[Extracted records]

_____

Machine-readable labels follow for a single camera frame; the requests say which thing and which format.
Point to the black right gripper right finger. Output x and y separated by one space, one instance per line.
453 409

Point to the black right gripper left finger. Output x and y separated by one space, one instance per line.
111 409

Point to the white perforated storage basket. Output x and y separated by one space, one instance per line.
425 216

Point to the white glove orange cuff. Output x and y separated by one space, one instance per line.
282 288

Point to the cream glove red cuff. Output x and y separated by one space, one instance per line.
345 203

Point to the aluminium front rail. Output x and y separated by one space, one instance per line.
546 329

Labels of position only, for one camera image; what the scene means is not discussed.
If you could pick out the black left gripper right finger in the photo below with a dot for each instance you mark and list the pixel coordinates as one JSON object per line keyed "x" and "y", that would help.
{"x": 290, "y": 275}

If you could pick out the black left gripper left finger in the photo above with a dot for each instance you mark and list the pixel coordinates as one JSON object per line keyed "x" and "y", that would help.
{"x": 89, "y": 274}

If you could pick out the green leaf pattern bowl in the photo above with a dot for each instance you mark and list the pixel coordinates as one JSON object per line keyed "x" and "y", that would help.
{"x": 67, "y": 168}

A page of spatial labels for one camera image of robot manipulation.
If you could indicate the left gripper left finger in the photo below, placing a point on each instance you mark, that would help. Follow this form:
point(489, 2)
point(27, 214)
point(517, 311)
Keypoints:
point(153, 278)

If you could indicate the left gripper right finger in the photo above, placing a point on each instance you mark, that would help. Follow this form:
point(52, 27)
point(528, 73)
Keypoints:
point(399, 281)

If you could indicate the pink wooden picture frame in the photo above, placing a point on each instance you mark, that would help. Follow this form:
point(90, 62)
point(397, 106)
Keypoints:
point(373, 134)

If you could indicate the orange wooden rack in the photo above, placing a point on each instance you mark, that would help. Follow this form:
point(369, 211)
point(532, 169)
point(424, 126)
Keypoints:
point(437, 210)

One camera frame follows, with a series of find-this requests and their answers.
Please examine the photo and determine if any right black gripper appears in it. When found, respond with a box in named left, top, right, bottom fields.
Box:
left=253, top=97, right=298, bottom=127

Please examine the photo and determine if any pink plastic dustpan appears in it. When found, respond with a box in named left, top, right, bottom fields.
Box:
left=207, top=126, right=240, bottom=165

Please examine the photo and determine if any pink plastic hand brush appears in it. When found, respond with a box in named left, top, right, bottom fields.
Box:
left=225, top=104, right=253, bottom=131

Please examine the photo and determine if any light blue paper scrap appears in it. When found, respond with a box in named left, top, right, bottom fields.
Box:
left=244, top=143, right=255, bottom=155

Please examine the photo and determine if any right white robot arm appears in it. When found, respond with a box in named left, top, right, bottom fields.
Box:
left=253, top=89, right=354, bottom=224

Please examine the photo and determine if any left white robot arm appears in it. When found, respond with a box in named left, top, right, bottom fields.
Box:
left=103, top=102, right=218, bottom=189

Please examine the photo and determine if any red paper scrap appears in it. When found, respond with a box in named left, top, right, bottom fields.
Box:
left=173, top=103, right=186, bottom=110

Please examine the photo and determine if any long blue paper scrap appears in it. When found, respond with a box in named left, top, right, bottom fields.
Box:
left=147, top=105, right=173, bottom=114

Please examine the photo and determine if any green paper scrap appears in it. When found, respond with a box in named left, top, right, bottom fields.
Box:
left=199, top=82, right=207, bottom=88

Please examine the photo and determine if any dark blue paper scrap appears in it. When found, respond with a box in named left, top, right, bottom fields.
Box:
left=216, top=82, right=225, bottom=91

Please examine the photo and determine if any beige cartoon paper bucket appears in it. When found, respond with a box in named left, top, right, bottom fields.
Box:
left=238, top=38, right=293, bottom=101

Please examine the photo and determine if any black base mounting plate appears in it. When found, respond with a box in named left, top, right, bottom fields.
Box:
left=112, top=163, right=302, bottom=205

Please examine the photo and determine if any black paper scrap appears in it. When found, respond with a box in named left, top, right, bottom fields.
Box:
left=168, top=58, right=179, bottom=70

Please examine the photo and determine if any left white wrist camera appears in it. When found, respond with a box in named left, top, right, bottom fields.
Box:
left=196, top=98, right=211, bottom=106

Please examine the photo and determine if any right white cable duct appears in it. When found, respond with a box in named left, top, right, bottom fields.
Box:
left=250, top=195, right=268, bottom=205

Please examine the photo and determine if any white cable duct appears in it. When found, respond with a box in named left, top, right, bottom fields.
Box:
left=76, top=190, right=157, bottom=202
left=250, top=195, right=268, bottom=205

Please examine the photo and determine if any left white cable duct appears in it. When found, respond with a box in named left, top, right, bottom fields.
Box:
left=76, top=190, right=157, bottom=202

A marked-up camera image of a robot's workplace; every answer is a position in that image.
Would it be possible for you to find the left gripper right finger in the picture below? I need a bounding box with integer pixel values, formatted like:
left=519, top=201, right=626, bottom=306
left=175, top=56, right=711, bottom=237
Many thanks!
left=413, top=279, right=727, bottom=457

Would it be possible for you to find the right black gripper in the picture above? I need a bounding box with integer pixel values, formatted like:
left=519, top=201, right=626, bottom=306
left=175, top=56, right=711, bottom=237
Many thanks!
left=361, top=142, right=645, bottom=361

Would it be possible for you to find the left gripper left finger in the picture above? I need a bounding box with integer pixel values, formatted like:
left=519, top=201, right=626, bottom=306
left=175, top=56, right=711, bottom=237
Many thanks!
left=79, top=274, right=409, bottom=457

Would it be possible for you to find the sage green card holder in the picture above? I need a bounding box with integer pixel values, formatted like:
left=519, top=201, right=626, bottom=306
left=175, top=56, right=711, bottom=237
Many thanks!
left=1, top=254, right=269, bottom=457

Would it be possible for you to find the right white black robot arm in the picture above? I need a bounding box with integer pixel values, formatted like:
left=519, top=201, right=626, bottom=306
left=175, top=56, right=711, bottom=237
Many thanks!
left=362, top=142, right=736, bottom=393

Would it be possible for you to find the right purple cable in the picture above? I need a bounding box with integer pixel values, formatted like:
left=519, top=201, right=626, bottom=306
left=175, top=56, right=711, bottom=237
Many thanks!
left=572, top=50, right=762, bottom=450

_____

— Task brief —
Out of the preceding entries, pull each line that contains the word "requests".

— Expected answer —
Machine-readable labels follow for a single camera frame; the requests say which thing and which format.
One camera frame follows, with a series of find-this requests and their answers.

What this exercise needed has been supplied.